Check the School’s Designation
Reporters should avoid conflating HBCUs with institutions designated as Predominantly Black Institutions. To be designated as a PBI, these institutions can’t be HBCUs nor Hispanic Serving Institutions, according to research from the University of Pennsylvania’s Center for MSIs.
Find Expert Sources
Donastorg, who said she has written more than 150 stories about HBCUs, shared with fellow journalists that they can find a wealth of experts at the institutions instead of only looking for sources at PWIs.
The Power of HBCU Representation
Murray, a graduate of Morehouse College, and Carter, a Morgan State University alum, both shared their experiences at their respective schools.
Murray learned about Morehouse after a middle-school teacher told him that he looked like a Morehouse man, so he looked the school up and saw that Dr. Martin Luther King Jr. had graduated from there. He fell in love when he visited the campus.
After seeing teachers, athletes and people he looked up to attend Morgan and other HBCUs, Carter knew he wanted a similar experience, he said.
Preparing HBCU Graduates for the Real World
Smith, who is a current Howard student and editor-in-chief of her student newspaper, The Hilltop, said she received a lot of questions about why she wanted to attend an HBCU when she was applying for college her last year of high school in Phoenix.
She recalled being told: “These institutions aren’t going to prepare you for the real world, when in fact they do more than that,” she said. “When I was talking with guidance counselors about applying to go to college, when I brought up going to an all-women’s college, no one told me that that wasn’t going to prepare me for the real world, but when I started to talk about Howard or Hampton or FAMU, I was constantly met with that.”

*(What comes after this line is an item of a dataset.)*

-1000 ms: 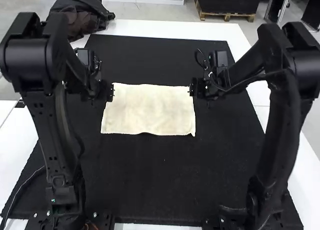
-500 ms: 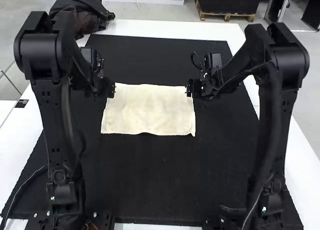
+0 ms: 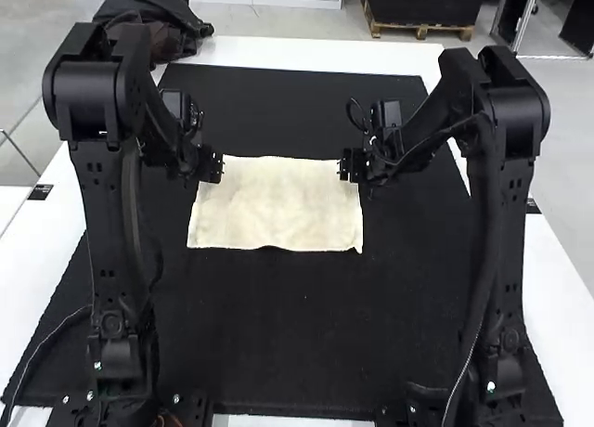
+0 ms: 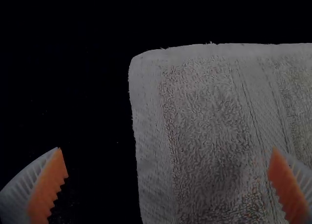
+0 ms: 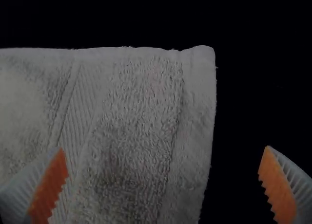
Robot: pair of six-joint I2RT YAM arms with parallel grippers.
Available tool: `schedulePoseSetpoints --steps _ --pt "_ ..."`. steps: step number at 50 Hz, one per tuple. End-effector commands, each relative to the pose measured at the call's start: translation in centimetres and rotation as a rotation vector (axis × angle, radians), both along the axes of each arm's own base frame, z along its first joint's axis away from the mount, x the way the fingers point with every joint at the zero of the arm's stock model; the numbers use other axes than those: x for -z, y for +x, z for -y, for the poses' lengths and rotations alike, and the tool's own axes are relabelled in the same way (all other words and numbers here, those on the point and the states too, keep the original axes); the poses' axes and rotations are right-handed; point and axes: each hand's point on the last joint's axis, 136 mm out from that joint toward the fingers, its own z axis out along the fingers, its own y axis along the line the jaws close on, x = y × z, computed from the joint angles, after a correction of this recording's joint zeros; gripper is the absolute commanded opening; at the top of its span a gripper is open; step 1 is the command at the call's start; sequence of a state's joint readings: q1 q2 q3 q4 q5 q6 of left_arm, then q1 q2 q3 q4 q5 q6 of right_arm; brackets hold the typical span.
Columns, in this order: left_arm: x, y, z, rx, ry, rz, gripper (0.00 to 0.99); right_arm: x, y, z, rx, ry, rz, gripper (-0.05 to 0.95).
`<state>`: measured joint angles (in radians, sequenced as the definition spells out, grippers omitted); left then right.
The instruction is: Fold the towel.
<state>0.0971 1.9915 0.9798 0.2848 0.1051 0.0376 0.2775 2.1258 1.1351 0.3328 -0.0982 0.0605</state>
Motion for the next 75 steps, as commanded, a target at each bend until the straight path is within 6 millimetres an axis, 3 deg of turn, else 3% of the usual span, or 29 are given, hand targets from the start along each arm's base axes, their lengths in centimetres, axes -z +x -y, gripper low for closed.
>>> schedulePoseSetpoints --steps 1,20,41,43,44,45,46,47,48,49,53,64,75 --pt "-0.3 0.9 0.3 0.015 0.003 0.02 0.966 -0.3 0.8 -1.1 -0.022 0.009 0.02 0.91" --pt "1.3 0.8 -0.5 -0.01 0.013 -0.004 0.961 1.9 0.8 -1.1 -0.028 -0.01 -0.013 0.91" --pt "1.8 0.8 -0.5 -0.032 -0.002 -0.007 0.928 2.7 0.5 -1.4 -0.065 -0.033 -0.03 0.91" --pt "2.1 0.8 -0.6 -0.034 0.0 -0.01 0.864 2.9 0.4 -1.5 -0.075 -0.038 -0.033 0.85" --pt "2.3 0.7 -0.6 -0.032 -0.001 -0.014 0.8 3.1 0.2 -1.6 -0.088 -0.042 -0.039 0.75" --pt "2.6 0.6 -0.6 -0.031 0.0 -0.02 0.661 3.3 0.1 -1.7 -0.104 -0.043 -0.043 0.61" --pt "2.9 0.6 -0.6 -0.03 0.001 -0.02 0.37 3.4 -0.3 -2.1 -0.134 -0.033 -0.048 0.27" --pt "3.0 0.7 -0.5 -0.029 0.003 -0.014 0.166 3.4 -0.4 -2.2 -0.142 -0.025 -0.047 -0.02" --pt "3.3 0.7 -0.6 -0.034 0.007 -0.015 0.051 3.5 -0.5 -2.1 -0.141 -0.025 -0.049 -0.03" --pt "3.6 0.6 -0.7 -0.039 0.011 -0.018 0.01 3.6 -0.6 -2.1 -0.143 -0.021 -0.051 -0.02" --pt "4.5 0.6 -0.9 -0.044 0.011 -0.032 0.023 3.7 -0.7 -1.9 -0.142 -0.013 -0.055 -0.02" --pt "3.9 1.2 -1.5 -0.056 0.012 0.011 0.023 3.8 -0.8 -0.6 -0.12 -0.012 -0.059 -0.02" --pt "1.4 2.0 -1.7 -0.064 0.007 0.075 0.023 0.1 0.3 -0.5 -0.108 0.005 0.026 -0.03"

Smith feels valued at Howard, and she is getting experience there to prepare her for the real world, she said.
Case in point is her participation in the inaugural HBCU Student Journalism Network, where she will be one of six students to cover the HBCUs they attend for a larger audience. The program is a paid fellowship funded by grants from the Knight Foundation, Carnegie Corporation of New York, Craig Newmark Philanthropies and the Scripps Howard Fund.
Ira Porter covers higher education for The Christian Science Monitor.